ASSIGNMENT
Copy out exactly the stretch of the listing below that begins at the line containing "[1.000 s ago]" and ends at the line containing "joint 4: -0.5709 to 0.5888", and copy nothing outside it.

AVAILABLE DATA
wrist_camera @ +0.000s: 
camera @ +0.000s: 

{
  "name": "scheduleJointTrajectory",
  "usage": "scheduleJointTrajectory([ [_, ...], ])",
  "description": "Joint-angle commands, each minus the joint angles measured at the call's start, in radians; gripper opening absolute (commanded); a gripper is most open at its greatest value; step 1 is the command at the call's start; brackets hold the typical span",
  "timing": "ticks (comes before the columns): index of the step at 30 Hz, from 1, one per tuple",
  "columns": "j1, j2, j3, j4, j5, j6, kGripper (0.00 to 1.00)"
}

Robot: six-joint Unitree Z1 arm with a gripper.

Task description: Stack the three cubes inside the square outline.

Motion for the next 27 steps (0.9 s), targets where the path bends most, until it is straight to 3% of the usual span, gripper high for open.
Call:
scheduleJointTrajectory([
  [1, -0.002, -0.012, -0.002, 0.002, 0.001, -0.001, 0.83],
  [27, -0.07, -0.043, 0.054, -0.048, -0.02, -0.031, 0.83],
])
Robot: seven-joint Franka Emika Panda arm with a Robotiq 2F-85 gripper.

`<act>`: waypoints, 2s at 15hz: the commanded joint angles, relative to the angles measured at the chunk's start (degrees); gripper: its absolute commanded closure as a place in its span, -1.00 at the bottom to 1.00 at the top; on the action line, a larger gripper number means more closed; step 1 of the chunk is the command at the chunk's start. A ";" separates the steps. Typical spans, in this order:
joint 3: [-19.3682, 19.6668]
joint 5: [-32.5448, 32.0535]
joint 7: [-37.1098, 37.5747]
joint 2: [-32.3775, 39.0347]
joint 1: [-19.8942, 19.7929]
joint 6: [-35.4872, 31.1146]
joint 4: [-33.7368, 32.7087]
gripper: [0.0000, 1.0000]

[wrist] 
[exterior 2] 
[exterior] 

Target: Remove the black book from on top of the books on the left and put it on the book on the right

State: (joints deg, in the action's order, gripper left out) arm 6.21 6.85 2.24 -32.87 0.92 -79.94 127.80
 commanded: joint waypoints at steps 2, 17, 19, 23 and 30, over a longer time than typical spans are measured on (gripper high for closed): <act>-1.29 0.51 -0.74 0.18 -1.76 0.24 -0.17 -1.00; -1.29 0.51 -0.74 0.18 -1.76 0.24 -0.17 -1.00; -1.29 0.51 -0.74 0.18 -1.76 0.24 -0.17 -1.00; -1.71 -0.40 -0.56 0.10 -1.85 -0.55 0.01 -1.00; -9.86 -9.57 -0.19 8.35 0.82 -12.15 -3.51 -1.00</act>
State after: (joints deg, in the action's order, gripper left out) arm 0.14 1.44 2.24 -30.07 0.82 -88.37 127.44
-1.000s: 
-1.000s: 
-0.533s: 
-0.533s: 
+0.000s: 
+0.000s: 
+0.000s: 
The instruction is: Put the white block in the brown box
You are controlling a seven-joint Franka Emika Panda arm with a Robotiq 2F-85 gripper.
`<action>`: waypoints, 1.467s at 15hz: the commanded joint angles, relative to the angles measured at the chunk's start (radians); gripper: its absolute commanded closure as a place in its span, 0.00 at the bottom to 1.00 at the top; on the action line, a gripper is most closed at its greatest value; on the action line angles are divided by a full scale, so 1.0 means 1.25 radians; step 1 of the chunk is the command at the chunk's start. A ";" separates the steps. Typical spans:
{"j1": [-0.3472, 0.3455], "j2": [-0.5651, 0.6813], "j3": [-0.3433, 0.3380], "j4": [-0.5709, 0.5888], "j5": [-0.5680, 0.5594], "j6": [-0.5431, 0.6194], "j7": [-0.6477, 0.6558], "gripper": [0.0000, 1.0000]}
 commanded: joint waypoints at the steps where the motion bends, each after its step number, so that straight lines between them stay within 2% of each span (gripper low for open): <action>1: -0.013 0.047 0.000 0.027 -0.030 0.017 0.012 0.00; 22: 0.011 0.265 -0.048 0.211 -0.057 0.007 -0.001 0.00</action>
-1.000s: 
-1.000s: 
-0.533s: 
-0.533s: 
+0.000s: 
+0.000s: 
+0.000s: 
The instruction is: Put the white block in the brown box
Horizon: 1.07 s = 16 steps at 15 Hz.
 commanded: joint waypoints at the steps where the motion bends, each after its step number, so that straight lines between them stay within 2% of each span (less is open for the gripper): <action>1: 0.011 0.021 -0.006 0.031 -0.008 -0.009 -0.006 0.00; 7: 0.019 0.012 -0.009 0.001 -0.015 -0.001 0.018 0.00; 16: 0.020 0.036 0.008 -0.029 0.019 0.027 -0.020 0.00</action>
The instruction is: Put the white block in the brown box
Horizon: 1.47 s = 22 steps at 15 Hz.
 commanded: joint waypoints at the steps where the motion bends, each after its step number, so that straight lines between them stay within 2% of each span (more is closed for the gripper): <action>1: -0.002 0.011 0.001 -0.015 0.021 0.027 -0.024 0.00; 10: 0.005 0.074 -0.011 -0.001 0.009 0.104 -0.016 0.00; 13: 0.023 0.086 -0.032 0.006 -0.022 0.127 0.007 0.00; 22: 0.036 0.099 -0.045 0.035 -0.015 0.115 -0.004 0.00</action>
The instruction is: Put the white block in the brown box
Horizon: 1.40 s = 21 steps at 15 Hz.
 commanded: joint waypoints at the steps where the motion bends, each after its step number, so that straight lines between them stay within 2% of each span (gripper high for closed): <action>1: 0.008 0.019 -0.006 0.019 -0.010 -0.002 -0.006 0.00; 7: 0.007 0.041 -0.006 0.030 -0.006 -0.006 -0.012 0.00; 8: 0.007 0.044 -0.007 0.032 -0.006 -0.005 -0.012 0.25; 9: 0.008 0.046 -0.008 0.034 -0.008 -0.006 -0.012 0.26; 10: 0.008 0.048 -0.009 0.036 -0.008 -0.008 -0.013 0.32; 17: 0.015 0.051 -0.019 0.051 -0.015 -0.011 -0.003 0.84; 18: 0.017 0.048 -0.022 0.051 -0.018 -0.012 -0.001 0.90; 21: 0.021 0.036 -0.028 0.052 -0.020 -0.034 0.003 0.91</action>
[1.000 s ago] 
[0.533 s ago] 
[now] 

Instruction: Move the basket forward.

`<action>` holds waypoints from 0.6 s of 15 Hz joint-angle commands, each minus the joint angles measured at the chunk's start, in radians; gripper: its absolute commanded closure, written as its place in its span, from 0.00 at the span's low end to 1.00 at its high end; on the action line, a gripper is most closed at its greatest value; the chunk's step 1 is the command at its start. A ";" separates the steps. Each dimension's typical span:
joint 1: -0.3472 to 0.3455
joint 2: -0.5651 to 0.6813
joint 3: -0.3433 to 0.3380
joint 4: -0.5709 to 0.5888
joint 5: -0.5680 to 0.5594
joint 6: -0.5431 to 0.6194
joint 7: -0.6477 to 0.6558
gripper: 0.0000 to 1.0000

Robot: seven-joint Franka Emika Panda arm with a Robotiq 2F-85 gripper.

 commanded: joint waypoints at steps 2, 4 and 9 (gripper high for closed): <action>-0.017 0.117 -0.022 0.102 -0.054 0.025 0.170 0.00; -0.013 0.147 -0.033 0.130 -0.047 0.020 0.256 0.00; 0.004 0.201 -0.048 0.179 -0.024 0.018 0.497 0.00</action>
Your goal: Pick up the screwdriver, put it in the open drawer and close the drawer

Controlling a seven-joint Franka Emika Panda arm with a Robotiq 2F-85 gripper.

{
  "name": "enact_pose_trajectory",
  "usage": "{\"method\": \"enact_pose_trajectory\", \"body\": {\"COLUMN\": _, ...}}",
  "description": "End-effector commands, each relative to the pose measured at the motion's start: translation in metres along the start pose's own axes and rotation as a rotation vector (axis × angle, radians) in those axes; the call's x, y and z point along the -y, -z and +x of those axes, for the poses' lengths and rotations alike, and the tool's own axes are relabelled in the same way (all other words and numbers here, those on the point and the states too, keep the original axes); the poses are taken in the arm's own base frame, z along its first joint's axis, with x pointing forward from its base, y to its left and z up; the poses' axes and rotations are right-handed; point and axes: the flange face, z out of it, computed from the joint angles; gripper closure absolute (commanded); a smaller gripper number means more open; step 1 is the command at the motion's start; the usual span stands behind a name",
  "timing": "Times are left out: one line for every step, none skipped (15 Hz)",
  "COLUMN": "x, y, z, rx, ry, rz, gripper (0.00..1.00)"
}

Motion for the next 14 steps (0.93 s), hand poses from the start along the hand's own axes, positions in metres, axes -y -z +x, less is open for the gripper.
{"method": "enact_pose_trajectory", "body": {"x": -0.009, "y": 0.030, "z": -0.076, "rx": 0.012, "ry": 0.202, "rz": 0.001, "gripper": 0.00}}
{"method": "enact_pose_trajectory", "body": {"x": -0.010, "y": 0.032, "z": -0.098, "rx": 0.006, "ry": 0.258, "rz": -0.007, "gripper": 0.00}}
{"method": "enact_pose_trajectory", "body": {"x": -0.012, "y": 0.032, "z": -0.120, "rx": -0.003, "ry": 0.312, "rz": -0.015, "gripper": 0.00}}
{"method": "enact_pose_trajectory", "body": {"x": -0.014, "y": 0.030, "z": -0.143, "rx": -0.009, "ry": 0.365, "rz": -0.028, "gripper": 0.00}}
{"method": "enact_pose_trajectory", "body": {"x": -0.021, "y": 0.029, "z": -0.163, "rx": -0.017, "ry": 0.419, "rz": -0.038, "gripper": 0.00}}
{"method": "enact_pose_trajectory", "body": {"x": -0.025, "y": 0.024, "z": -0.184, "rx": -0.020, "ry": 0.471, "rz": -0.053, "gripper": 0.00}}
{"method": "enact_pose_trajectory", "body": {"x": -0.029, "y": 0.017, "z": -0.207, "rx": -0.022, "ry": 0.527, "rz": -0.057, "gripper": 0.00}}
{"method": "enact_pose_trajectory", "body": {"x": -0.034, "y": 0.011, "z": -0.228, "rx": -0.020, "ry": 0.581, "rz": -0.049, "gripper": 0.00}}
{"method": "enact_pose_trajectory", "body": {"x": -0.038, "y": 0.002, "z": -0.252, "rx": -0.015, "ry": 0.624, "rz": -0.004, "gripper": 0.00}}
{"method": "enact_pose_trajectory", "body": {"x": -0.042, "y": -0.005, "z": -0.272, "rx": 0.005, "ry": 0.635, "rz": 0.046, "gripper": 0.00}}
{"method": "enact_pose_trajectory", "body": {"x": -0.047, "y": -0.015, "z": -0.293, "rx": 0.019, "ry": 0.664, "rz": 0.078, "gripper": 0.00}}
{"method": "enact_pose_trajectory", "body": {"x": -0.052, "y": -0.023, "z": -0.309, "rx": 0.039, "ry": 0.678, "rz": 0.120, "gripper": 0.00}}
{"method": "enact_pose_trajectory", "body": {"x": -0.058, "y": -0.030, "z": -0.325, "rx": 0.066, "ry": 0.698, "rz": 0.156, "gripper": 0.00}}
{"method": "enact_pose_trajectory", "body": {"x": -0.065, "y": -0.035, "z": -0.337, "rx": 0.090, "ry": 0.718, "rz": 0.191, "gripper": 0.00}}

RESULT OF THIS EXERCISE
[1.000 s ago] 
[0.533 s ago] 
[now] 

Instruction: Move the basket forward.

`<action>` holds waypoints from 0.6 s of 15 Hz joint-angle commands, each minus the joint angles measured at the chunk's start, in radians; gripper: its absolute commanded closure, written as its place in its span, from 0.00 at the span's low end to 1.00 at its high end; on the action line, a gripper is most closed at its greatest value; the chunk's step 1 is the command at its start. A ";" separates the steps. Each dimension's typical span:
joint 1: -0.3472 to 0.3455
joint 2: -0.5651 to 0.6813
joint 3: -0.3433 to 0.3380
joint 4: -0.5709 to 0.5888

No more output is expected for this exercise.